Por qué no es una buena idea ver películas de terror antes de ir a dormir



    A Felipe le encantan las películas de terror. Pero su mujer, Paula, no las soporta. Así que Felipe espera a que ella asista a alguno de sus congresos médicos  para celebrar en solitario lo que él llama “la noche del terror”. Hoy es uno de esos días y ni él sospecha lo cierto que va a ser.

    No se molesta en cocinar, llama a una de esas plataformas que sirven comida a domicilio y se hace traer una pizza familiar con todos los ingredientes adicionales posibles. Saca de la nevera dos cervezas y se arrellana en el sofá frente al televisor. Va a ver un filme que le han recomendado: “Arrástrame al infierno”. El título promete.

    A decir verdad, la cinta no le decepciona y, por lo menos, un par de veces da un brinco en el sofá. Todavía con el pulso a toda pastilla, deja sobre la mesa los restos de pizza y las botellas de cerveza vacías -por no hablar de las migas que se acumulan en el sofá-, y se va a dormir.

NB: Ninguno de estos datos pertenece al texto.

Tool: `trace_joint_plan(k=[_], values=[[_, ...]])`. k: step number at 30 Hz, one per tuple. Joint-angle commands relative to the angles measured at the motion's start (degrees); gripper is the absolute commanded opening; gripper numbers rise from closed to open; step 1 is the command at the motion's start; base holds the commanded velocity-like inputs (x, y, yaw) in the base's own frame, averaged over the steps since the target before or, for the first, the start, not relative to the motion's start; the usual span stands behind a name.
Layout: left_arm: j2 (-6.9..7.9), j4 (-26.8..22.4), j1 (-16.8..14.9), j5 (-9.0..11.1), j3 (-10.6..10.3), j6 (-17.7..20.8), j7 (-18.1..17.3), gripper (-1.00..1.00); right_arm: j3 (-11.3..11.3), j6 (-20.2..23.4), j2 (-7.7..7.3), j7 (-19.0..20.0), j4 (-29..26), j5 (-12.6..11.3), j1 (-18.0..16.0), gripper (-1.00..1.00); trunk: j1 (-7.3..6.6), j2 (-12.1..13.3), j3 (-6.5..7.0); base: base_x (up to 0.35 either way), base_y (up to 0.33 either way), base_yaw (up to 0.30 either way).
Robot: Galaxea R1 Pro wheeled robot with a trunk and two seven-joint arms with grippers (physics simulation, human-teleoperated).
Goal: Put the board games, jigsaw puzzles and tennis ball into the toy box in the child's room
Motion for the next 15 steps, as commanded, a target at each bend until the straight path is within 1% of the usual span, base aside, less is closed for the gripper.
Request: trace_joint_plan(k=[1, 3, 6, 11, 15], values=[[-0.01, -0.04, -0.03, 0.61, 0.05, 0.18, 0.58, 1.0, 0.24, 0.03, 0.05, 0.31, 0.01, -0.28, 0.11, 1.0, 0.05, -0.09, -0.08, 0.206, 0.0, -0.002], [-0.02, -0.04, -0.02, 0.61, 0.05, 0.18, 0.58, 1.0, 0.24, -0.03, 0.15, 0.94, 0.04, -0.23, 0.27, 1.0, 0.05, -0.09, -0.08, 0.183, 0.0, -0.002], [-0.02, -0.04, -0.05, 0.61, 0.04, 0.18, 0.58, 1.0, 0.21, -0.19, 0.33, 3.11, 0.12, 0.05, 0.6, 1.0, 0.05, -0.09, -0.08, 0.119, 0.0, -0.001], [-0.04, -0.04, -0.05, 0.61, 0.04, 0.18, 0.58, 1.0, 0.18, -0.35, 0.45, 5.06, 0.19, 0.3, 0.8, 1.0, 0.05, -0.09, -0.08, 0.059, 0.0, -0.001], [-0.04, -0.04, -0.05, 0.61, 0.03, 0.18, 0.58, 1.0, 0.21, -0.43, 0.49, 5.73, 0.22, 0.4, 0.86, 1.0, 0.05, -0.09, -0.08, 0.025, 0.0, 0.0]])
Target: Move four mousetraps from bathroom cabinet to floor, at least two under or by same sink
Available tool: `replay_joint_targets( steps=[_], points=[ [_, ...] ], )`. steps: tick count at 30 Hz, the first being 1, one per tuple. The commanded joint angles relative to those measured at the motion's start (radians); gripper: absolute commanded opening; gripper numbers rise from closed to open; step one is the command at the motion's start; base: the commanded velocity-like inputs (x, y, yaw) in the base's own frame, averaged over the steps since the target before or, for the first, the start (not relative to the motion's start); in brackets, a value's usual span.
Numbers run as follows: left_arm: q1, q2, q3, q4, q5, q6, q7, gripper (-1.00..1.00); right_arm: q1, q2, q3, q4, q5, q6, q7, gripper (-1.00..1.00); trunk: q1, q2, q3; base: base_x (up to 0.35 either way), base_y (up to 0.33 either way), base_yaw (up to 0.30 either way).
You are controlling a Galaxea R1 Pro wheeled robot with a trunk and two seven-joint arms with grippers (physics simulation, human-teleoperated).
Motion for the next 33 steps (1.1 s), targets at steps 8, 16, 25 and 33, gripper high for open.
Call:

    Pero no puede conciliar el sueño. En su retina se proyecta una y otra vez la angustiosa escena del garaje, pero esta vez el protagonista es él. ¿Por qué eligen siempre los aparcamientos solitarios como escenarios del miedo? Después de dar muchas vueltas, logra dormirse. De pronto, suena un portazo seguido del chasquido de un cristal roto. Felipe da un bote en la cama y mira la hora en el móvil: las dos y cuarto.  Siente cómo la piel se le eriza. Busca a tientas el interruptor de la luz.  Enseguida cambia de opinión: “mejor que quien sea no vea luz. Me iluminaré con el móvil”, piensa. Por si los cristales rotos, se calza las zapatillas que siempre deja al lado de la cama. Mira a su alrededor buscando un objeto contundente.  “El jarrón servirá”, se dice. Con el móvil  en una mano y su improvisada arma en la otra se encamina hacia el pasillo. 

    Avanza con sigilo. Ve una tenue luz que se filtra por la ventana del salón. Las cortinas se mecen movidas por el viento. Hace mucho frío. “Paula se ha dejado la ventana abierta”, se dice, olvidando por un momento que está solo. Felipe no es precisamente un peso ligero y, a su paso, el parqué lanza un quejido. Entra en el salón y tropieza con la mesa. Suelta un alarido de dolor capaz de despertar a medio vecindario. Las botellas de cerveza ruedan por el suelo. Una de ellas está rota. Camina con cuidado de no pisarla.  Una masa negra cae con fuerza sobre su espalda; luego, suena un maullido; la masa se aleja por el patio interior a toda velocidad. “¡Maldito gato! Otra vez, el vecino ha dejado que se escape.”  Lanza un suspiro. Quizás ahora sí que podrá dormir.